Во всяком случае, я считаю, мне везет, раз я всегда горячо увлекаюсь делом, за которое берусь. На занятиях с Полой меня покорили возможности голоса, восхитила его способность формировать звук с помощью различных вокальных приемов. Многие певцы находят занятия — сольфеджио, бесконечные вокализы, упражнения — очень скучными.
Я же, напротив, глубоко заинтересовался самим процессом звуковедения как экспериментатор, а не просто как ученик, желающий извлечь максимум пользы из практических уроков.
Пола сразу обнаружил у меня идеальный музыкальный слух. Я же вовсе не знал этого, как и не подозревал, что иметь такой слух — большая удача. Многие дивные голоса пропадают только из-за отсутствия абсолютного слуха у их обладателя. А нет слуха, ничего не поделаешь: научиться этому или обрести каким-либо иным способом невозможно. У отца моего не все ладно со слухом. Иной раз он поет не ту ноту и не чувствует, что фальшивит. А если вы не понимаете, что допускаете ошибку, разве сможете исправить ее?
Я подозреваю, если три мои дочери не поют, то вовсе не потому, что лишены голоса, а потому только, что унаследовали слух своей матери. Но ничего страшного в этом нет. Они взяли от нее многое другое хорошее.
Примерно тогда же, когда начал заниматься с Полой, однажды я попал на какой-то праздник к друзьям. Придумывали много разных развлечений. Кому-то пришло в голову попросить гостей исполнить любую оперную арию. Одна красивая девушка, мне незнакомая, начала петь что-то из «Риголетто». Пела она ужасно. «Эта девушка нуждается в моей помощи», — подумал я.
Звали ее Адуа Верони. Родилась она в Модене и вскоре должна была получить диплом учительницы. Жизнерадостная и хорошенькая. Мы начали встречаться и, недолго думая, обручились. Для меня это событие стало необыкновенным, совершенно новым жизненным опытом, так как до тех пор я еще ни с кем не обручался. Но в Модене считалось неприличным, если молодые люди бывают где-то одни, без взрослых, и не обручены, то есть не имеют серьезных намерений создать семью.
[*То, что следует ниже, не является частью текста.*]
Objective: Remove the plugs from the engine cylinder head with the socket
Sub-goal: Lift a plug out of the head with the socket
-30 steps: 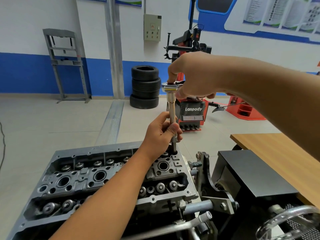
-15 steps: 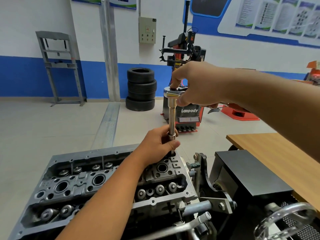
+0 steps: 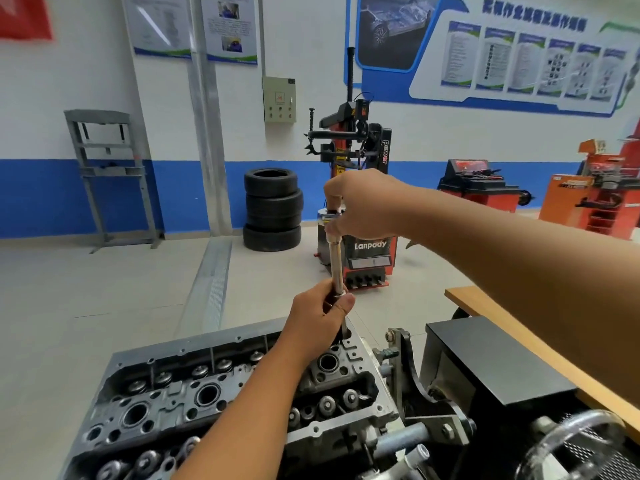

Разорвать подобное обручение не составляло труда, что и делалось довольно часто. Но мы с Адуа сразу поняли, что у нас все вполне серьезно.
Пока мои друзья учились в университете или начинали работать, я только занимался вокалом у маэстро Полы. Спустя некоторое время я получил место помощника учителя в начальной школе с потрясающим окладом — пять тысяч лир в месяц. В мои обязанности входило в основном присматривать за учениками, когда многие выбегали на перемене на улицу. Иногда мне приходилось вести и уроки в классе — заниматься музыкой, законом Божьим, итальянским языком и гимнастикой. Особенно радовала меня гимнастика, ведь я всегда оставался неравнодушным к спорту.